WORK TASK - In the listing below, the answer starts at the line that has "--target computer monitor" and stops after the line that has "--target orange curtain"; please repeat that part exactly and nothing more.

DATA PROVIDED -
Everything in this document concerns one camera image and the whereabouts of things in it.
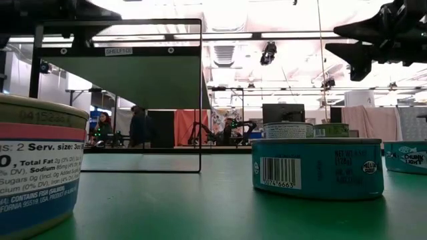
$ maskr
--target barcode
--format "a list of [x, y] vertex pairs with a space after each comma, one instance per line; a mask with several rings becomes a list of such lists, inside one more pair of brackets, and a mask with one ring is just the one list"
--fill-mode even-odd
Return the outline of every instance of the barcode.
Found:
[[301, 159], [261, 158], [261, 184], [301, 189]]
[[325, 137], [325, 129], [314, 129], [314, 137]]

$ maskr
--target computer monitor
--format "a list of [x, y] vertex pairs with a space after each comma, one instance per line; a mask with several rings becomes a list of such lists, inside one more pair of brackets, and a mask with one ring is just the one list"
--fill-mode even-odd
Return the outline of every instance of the computer monitor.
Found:
[[306, 121], [304, 104], [263, 104], [263, 123], [277, 123], [282, 121], [302, 122]]

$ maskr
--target orange curtain
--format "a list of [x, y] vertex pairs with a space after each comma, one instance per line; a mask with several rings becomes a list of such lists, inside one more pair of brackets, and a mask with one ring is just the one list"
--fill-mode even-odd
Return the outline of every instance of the orange curtain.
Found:
[[[191, 130], [193, 129], [194, 121], [199, 121], [199, 110], [195, 111], [195, 119], [194, 119], [194, 111], [188, 110], [177, 110], [175, 111], [175, 117], [173, 120], [173, 125], [175, 128], [175, 146], [187, 145], [188, 139], [191, 135]], [[201, 111], [201, 123], [207, 126], [207, 110]], [[199, 126], [195, 128], [195, 134], [199, 133]], [[206, 133], [204, 130], [201, 132], [202, 143], [206, 141]]]

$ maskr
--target pink curtain
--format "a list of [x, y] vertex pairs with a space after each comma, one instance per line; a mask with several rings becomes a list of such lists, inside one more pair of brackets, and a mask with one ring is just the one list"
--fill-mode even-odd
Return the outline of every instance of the pink curtain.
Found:
[[[199, 111], [195, 112], [194, 119], [194, 111], [188, 110], [177, 110], [175, 111], [175, 117], [173, 120], [174, 128], [175, 128], [175, 146], [187, 145], [187, 141], [191, 135], [191, 130], [193, 129], [194, 121], [199, 121]], [[207, 126], [207, 111], [203, 110], [201, 112], [201, 123]], [[195, 129], [195, 134], [199, 133], [199, 126]], [[202, 143], [206, 141], [206, 133], [205, 131], [201, 132]]]
[[395, 107], [344, 107], [342, 122], [350, 130], [359, 130], [359, 136], [383, 141], [401, 141], [400, 117]]

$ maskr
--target spotlight
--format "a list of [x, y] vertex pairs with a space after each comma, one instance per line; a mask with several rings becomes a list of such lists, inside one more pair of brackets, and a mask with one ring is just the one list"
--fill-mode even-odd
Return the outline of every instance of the spotlight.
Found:
[[48, 62], [42, 61], [40, 64], [40, 73], [42, 74], [52, 73], [52, 66]]
[[388, 85], [388, 87], [390, 88], [390, 91], [395, 91], [395, 89], [393, 89], [393, 88], [398, 87], [398, 85], [396, 84], [396, 82], [392, 82]]
[[269, 65], [274, 60], [274, 55], [278, 52], [278, 48], [273, 41], [267, 43], [266, 48], [262, 51], [261, 55], [261, 65]]
[[335, 86], [335, 79], [334, 77], [328, 78], [324, 83], [322, 83], [321, 88], [326, 88], [326, 90], [330, 90], [331, 87]]

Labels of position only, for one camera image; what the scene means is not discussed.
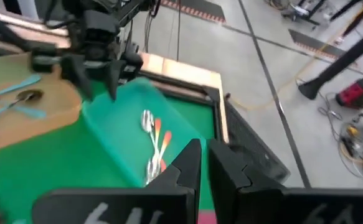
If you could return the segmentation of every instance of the concrete floor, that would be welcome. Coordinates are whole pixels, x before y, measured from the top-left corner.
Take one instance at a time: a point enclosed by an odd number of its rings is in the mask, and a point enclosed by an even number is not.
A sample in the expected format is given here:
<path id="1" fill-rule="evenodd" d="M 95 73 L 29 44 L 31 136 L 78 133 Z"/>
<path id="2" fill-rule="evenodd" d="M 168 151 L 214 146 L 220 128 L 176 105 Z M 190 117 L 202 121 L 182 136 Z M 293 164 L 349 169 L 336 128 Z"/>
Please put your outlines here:
<path id="1" fill-rule="evenodd" d="M 226 26 L 181 14 L 177 56 L 179 15 L 177 11 L 162 7 L 152 21 L 149 53 L 178 58 L 180 62 L 219 72 L 224 92 L 230 92 L 250 107 L 250 110 L 238 110 L 291 171 L 285 182 L 287 187 L 304 187 L 293 155 L 295 152 L 301 158 L 312 187 L 363 189 L 363 180 L 354 177 L 343 166 L 327 117 L 317 112 L 317 107 L 324 106 L 323 100 L 317 97 L 309 101 L 296 88 L 293 77 L 310 61 L 313 53 L 295 45 L 288 32 L 291 28 L 326 41 L 347 25 L 361 5 L 330 26 L 311 31 L 312 25 L 282 19 L 279 11 L 261 0 L 211 1 L 222 6 Z M 333 0 L 332 4 L 340 8 L 346 2 Z M 146 13 L 140 13 L 134 19 L 134 41 L 140 46 L 144 44 L 145 18 Z M 340 48 L 348 49 L 362 35 L 363 22 Z M 302 79 L 315 77 L 332 62 L 330 58 L 319 57 L 322 60 L 314 59 L 312 66 L 301 74 Z M 343 71 L 325 85 L 321 93 L 339 91 L 363 77 L 363 56 L 357 63 L 358 67 Z M 291 84 L 278 93 L 279 102 L 268 104 L 273 98 L 272 91 L 290 80 Z M 346 121 L 358 112 L 334 103 L 332 108 Z M 335 120 L 334 124 L 338 129 L 341 122 Z"/>

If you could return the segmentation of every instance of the red machine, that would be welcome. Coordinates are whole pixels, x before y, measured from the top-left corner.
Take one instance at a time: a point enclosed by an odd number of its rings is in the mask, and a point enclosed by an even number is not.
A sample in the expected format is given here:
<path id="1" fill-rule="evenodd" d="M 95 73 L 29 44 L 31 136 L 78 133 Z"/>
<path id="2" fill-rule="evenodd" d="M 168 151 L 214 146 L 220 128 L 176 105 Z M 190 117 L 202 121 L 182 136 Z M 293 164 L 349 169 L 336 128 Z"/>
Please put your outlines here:
<path id="1" fill-rule="evenodd" d="M 357 80 L 335 96 L 341 106 L 354 109 L 363 108 L 363 78 Z"/>

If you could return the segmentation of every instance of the black floor line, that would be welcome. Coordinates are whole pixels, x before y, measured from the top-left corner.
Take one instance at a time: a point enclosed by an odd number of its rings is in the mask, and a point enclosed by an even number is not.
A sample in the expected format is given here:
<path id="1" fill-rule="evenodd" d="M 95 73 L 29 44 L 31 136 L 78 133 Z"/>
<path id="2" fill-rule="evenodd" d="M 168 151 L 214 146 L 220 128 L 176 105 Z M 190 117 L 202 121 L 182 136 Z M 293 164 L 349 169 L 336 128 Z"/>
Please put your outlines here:
<path id="1" fill-rule="evenodd" d="M 309 182 L 309 179 L 308 179 L 308 176 L 307 176 L 307 173 L 306 173 L 306 169 L 304 168 L 303 162 L 302 162 L 302 160 L 300 158 L 300 154 L 298 152 L 298 147 L 297 147 L 297 145 L 295 143 L 295 140 L 293 139 L 291 129 L 290 129 L 289 124 L 288 124 L 288 122 L 286 120 L 285 114 L 284 114 L 284 112 L 282 110 L 280 99 L 278 97 L 278 94 L 276 93 L 276 89 L 275 89 L 273 80 L 271 79 L 270 73 L 269 73 L 268 68 L 266 66 L 266 63 L 264 61 L 262 50 L 259 47 L 257 37 L 255 36 L 255 33 L 253 31 L 252 24 L 249 21 L 248 15 L 246 13 L 245 7 L 242 4 L 242 1 L 238 0 L 238 2 L 239 2 L 239 5 L 240 5 L 240 7 L 242 9 L 242 13 L 243 13 L 245 21 L 247 23 L 248 29 L 249 29 L 249 31 L 250 31 L 250 33 L 252 35 L 252 40 L 253 40 L 253 43 L 255 44 L 255 48 L 256 48 L 256 51 L 257 51 L 258 58 L 260 59 L 260 63 L 262 64 L 263 71 L 264 71 L 264 74 L 266 76 L 268 86 L 270 87 L 271 93 L 273 95 L 275 105 L 276 105 L 276 108 L 278 110 L 278 114 L 280 115 L 281 122 L 282 122 L 282 125 L 284 127 L 286 137 L 288 138 L 289 145 L 291 147 L 293 156 L 295 157 L 296 165 L 298 166 L 299 173 L 300 173 L 300 176 L 301 176 L 301 180 L 303 181 L 304 187 L 311 188 L 311 184 Z"/>
<path id="2" fill-rule="evenodd" d="M 215 21 L 210 21 L 210 20 L 207 20 L 207 19 L 203 19 L 199 16 L 195 16 L 195 15 L 190 15 L 190 14 L 185 14 L 185 15 L 188 15 L 188 16 L 191 16 L 191 17 L 195 17 L 197 19 L 200 19 L 200 20 L 203 20 L 203 21 L 207 21 L 207 22 L 210 22 L 210 23 L 213 23 L 213 24 L 218 24 L 219 26 L 223 27 L 224 29 L 227 29 L 227 30 L 231 30 L 231 31 L 234 31 L 234 32 L 237 32 L 239 34 L 242 34 L 242 35 L 247 35 L 249 37 L 253 37 L 252 34 L 250 34 L 249 32 L 246 32 L 246 31 L 243 31 L 243 30 L 240 30 L 240 29 L 237 29 L 237 28 L 234 28 L 234 27 L 230 27 L 229 25 L 227 24 L 219 24 L 218 22 L 215 22 Z M 298 53 L 298 54 L 301 54 L 301 55 L 304 55 L 304 56 L 308 56 L 308 57 L 312 57 L 312 55 L 302 51 L 302 50 L 297 50 L 297 49 L 294 49 L 292 47 L 288 47 L 288 46 L 285 46 L 283 44 L 280 44 L 280 43 L 277 43 L 277 42 L 274 42 L 272 40 L 268 40 L 268 39 L 265 39 L 263 37 L 258 37 L 256 36 L 256 38 L 260 41 L 263 41 L 263 42 L 266 42 L 268 44 L 272 44 L 272 45 L 275 45 L 275 46 L 278 46 L 278 47 L 281 47 L 283 49 L 286 49 L 286 50 L 290 50 L 290 51 L 293 51 L 295 53 Z M 317 60 L 320 60 L 322 62 L 326 62 L 326 63 L 333 63 L 332 61 L 329 61 L 329 60 L 326 60 L 326 59 L 323 59 L 321 57 L 317 57 L 315 56 L 315 59 Z M 358 74 L 360 75 L 363 75 L 363 72 L 362 71 L 358 71 L 356 69 L 353 69 L 353 68 L 347 68 L 348 70 L 352 71 L 352 72 L 357 72 Z"/>

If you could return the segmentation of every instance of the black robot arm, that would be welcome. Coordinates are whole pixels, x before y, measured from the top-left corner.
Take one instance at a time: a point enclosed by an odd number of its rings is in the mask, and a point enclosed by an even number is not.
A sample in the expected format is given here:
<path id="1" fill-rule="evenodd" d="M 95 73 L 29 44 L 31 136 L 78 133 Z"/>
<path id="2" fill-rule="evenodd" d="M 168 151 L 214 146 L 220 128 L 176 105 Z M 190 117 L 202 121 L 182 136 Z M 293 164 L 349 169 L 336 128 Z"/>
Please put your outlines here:
<path id="1" fill-rule="evenodd" d="M 19 37 L 0 21 L 0 34 L 8 42 L 25 52 L 31 52 L 30 65 L 35 72 L 52 71 L 59 63 L 62 78 L 78 86 L 90 100 L 93 92 L 90 80 L 104 82 L 113 100 L 119 79 L 132 80 L 143 65 L 138 55 L 138 45 L 118 37 L 120 29 L 133 20 L 140 11 L 158 13 L 159 0 L 64 0 L 62 7 L 67 18 L 59 24 L 48 24 L 58 0 L 52 0 L 43 23 L 48 29 L 66 26 L 70 47 L 58 49 L 55 45 L 33 46 Z"/>

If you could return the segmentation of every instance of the green table surface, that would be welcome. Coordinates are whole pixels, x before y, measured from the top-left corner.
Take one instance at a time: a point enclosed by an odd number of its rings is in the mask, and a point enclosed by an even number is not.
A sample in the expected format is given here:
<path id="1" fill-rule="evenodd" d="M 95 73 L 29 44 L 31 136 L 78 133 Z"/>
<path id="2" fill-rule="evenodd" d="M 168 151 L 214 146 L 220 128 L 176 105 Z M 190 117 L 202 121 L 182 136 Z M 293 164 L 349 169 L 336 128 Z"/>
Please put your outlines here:
<path id="1" fill-rule="evenodd" d="M 105 91 L 93 83 L 96 94 Z M 167 98 L 206 139 L 214 138 L 211 108 Z M 213 209 L 202 158 L 200 209 Z M 31 222 L 31 208 L 40 195 L 59 188 L 130 187 L 80 115 L 70 126 L 0 149 L 0 212 L 8 223 Z"/>

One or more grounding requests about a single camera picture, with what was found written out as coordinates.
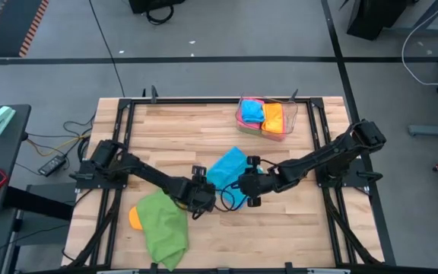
wooden table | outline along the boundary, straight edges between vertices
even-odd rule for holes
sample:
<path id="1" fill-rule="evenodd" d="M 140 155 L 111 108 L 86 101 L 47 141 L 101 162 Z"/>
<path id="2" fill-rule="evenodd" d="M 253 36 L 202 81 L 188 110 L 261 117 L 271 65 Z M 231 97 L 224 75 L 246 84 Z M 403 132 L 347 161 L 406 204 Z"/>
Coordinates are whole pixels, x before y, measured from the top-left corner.
<path id="1" fill-rule="evenodd" d="M 348 115 L 342 97 L 323 99 L 334 139 L 348 127 Z M 100 140 L 112 138 L 118 100 L 100 99 L 88 155 Z M 211 167 L 233 146 L 273 162 L 300 158 L 313 150 L 305 106 L 299 105 L 295 129 L 283 142 L 239 132 L 235 112 L 236 104 L 140 104 L 133 119 L 130 152 L 170 176 L 190 177 L 192 165 Z M 123 132 L 126 117 L 123 115 Z M 320 124 L 318 113 L 316 122 Z M 114 269 L 150 267 L 144 235 L 131 229 L 128 212 L 156 190 L 154 185 L 130 176 L 119 210 Z M 375 258 L 383 260 L 368 196 L 351 188 L 343 189 L 343 193 L 351 229 Z M 113 194 L 109 196 L 110 204 Z M 94 190 L 74 210 L 65 247 L 69 256 L 77 256 L 93 234 L 100 199 L 101 190 Z M 262 196 L 262 202 L 261 207 L 245 207 L 238 212 L 214 210 L 197 221 L 189 216 L 189 251 L 178 268 L 283 268 L 285 262 L 295 267 L 335 265 L 322 191 L 313 172 L 292 190 Z M 338 235 L 347 262 L 340 229 Z M 103 262 L 106 243 L 105 234 L 98 263 Z M 64 258 L 62 264 L 68 263 Z"/>

white cable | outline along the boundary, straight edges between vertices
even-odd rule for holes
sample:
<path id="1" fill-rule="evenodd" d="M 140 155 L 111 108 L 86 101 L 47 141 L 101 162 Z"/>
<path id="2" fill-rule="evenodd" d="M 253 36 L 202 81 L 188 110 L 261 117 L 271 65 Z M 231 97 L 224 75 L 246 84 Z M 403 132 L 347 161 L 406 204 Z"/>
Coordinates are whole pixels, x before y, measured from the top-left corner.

SOLUTION BELOW -
--target computer monitor
--format "a list of [x, y] vertex pairs with a space after each comma, one instance per line; a mask with several rings becomes a list of such lists, inside one more pair of brackets, and a mask with one ring is just the one list"
--fill-mode even-odd
Return the outline of every instance of the computer monitor.
Found:
[[306, 121], [304, 104], [263, 104], [263, 123], [277, 123], [282, 121], [302, 122]]

$ maskr
--target orange curtain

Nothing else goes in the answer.